Relationships are wonderful . . . until they're not.

Stop the dysfunction of unhealthy relationships and learn biblical ways to set boundaries--and, when necessary, say goodbye.

Is it unloving or selfish to set a boundary with family members or friends? Are Christians ever called to walk away from a relationship that's no longer safe or sustainable? #1 New York Times bestselling author Lysa TerKeurst deeply understands these hard questions in the midst of relational struggles.

After thousands of hours of counseling intensives and extensive theological research that transformed the way she defined healthy relationships, Lysa is now more committed than ever to loving people well without losing the best of who she is.
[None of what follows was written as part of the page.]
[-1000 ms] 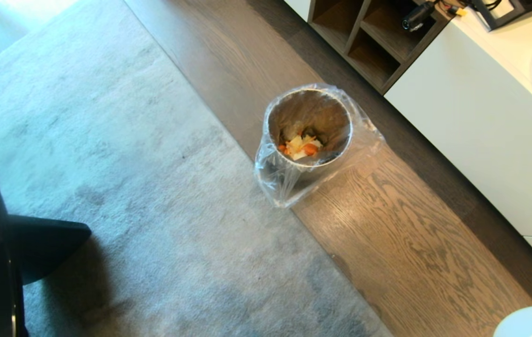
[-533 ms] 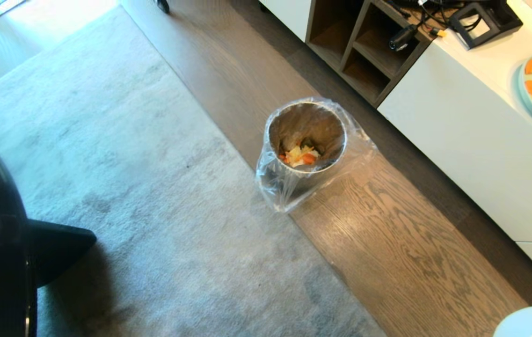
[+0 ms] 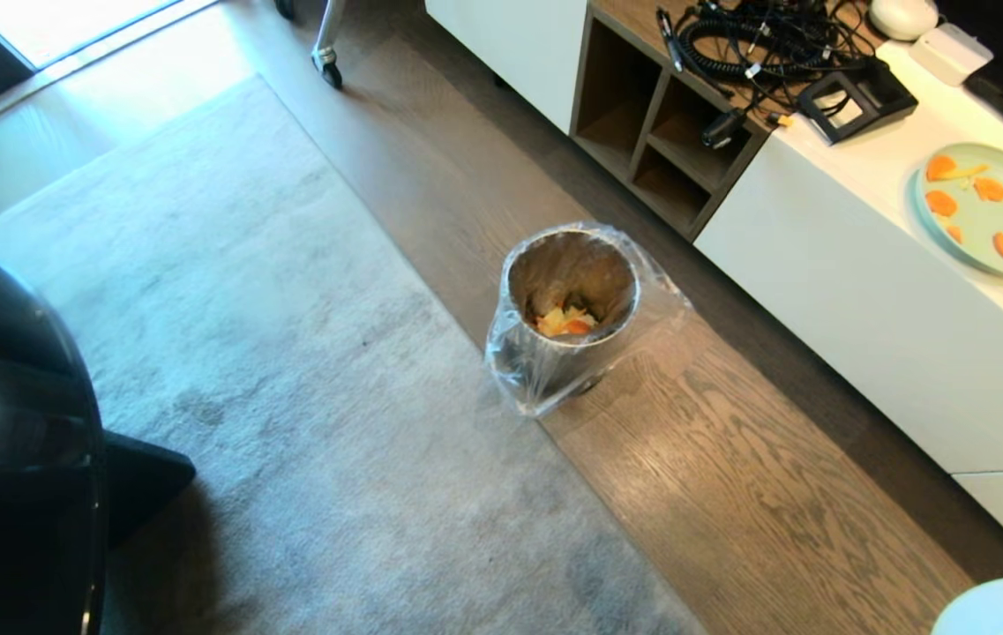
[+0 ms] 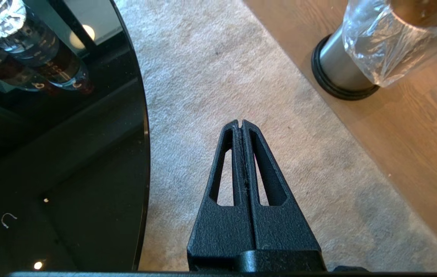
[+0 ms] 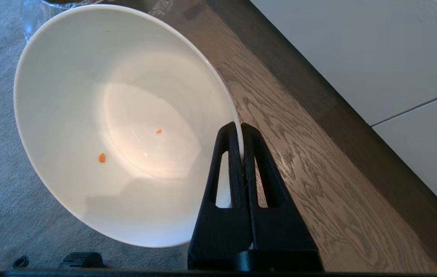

In these pages, Lysa will help you:

  • Understand the five factors to remember when implementing healthy boundaries.
  • Determine the appropriate amount of personal and emotional access someone has to you.
  • Stop being misled and emotionally paralyzed by wrongly interpreted or weaponized Bible verses that perpetuate unhealthy relationships.
  • Be equipped with effective boundary-setting tools, such as realistic scripts and practical strategies for healthier communication.
  • Be empowered to say goodbye without guilt when a relationship has shifted from difficult to destructive.
  • Receive therapeutic wisdom you can trust directly from Lysa's Christian counselor Jim Cress, who weighs in throughout the book.

You'll be relieved to learn that boundaries aren't just a good idea, they're a God idea.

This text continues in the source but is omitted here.